In the middle of the night Sadie jolted awake. It took a moment to realize that the dark, dazzled field she was looking at was the surface of the canal. Nobody was on the street in front of the Anne Frank House. Wait. Here came a man and woman, walking along, no idea that Sadie was watching. She felt like a character in a European movie: perhaps the couple would dance. Perhaps one would murder the other, then toss the body into the canal. They kept on without talking. She looked at the water. A glittering something floated winkingly along the surface, sparkling, Tinker Bell gone for a dip—no, a slowly turning plastic bottle.

She’d lied: she did feel different married, in an entirely practical way. For all the years of their life together, they’d never fully merged their finances—she’d arrived with debts, student and credit card, of which she’d felt ashamed, and burdened by—and she’d had a series of jobs, never particularly lucrative: working at oddball magazine after oddball magazine, writing for an alternative alternative newspaper—the actual alternative newspaper, the good one, had folded years ago—and lately she was teaching editing at Bunker Hill Community College. Jack had tenure at BU, and was kindly, and paid for most things. She hated the kindliness. Perhaps they would apply for joint everything, but no matter: now, if they divorced, she could get some of his money. She had no plans to, but she wondered at the thought of it. They were family now. She could demand things of him, because they were also hers.

“Goddammit,” said Jack in the morning, sitting on a white chair in the white kitchen, peering at his phone.

“What’s the matter?”

“Fucking Anne Frank,” he said to be funny, then thought better of it, “House. I’m about the thousandth in line to buy tickets for today.” He showed her the screen. It had a little animation of a stick figure walking.

“That doesn’t sound promising.”

“It doesn’t. I already bought tickets for the Van Gogh Museum for later today. Everything’s timed. Shall I make you a coffee, darling?”

“Yes please.” She picked up her book and read it while Jack stared at his phone and made a coffee in the little humming coffee maker. The book had been recommended by a friend, and Sadie found it simultaneously fascinating and boring, a near and mere transcript of life. She wasn’t sure she hated the book, but she hated books like it, though she’d never read any of them—they were international, these books, Norwegian and English and Irish and Canadian, novels in which people bought coffee and had long conversations and felt sorry for themselves and reached no conclusions. How we live now, if by we you meant white people without much in the way of money problems. She, Sadie, was one of those. Perhaps if she had read it at home, she would have been riveted. Or perhaps she was riveted: she kept picking it up to read it, to see if anything had happened while she’d been away, she missed it in a way she didn’t miss other books.

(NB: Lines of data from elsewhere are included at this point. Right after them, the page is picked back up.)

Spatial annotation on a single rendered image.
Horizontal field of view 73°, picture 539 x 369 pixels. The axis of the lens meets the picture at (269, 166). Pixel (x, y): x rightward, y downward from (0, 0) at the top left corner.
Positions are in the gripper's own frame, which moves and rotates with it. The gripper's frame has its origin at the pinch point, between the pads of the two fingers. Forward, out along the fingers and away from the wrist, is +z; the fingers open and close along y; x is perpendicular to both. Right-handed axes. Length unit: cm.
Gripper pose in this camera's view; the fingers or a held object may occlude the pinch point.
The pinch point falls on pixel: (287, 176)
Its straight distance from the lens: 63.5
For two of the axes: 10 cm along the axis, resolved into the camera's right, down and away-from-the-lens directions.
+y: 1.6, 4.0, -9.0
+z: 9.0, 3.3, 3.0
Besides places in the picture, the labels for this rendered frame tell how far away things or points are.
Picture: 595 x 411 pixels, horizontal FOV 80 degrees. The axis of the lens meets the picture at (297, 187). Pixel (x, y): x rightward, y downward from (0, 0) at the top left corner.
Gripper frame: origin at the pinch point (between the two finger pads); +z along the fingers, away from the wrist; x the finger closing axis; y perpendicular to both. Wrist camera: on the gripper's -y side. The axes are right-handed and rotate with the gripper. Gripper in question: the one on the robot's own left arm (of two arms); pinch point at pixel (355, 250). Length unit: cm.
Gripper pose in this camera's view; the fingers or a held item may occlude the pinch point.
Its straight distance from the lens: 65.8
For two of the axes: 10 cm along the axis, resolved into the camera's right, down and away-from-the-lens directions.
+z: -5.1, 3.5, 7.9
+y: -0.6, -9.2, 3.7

“You want milk in this?” Jack asked.

“I got cream,” she said.

“I am sorry to report,” said Jack, “that you got buttermilk.”

“Oh. I should have known. Milk’s great, thank you.”

“Goddammit,” said Jack, looking at his phone.

In the Van Gogh Museum, Sadie leaned on the wall and declared, “This whole city is pitching.” It was a new shining building, crammed with people, near the Rijksmuseum. The boat did move, it turned out, a gentle rocking from side to side, barely noticeable on board, which got into your own personal canals and knocked you off balance later.

“I think we were lucky to get tickets,” said Jack.

“I might have to sit down. You don’t feel it?”

He tilted his head, to think, to recalibrate his inner ear. “No.”

They hadn’t realized that the paintings in the Van Gogh Museum were displayed in chronological order, and they accidentally started at the top, at the very end, not at Van Gogh’s death but at his brother Theo’s, who’d died months after Vincent’s suicide, in an asylum.

“I hadn’t known that,” said Sadie. “I thought he was the steady one.”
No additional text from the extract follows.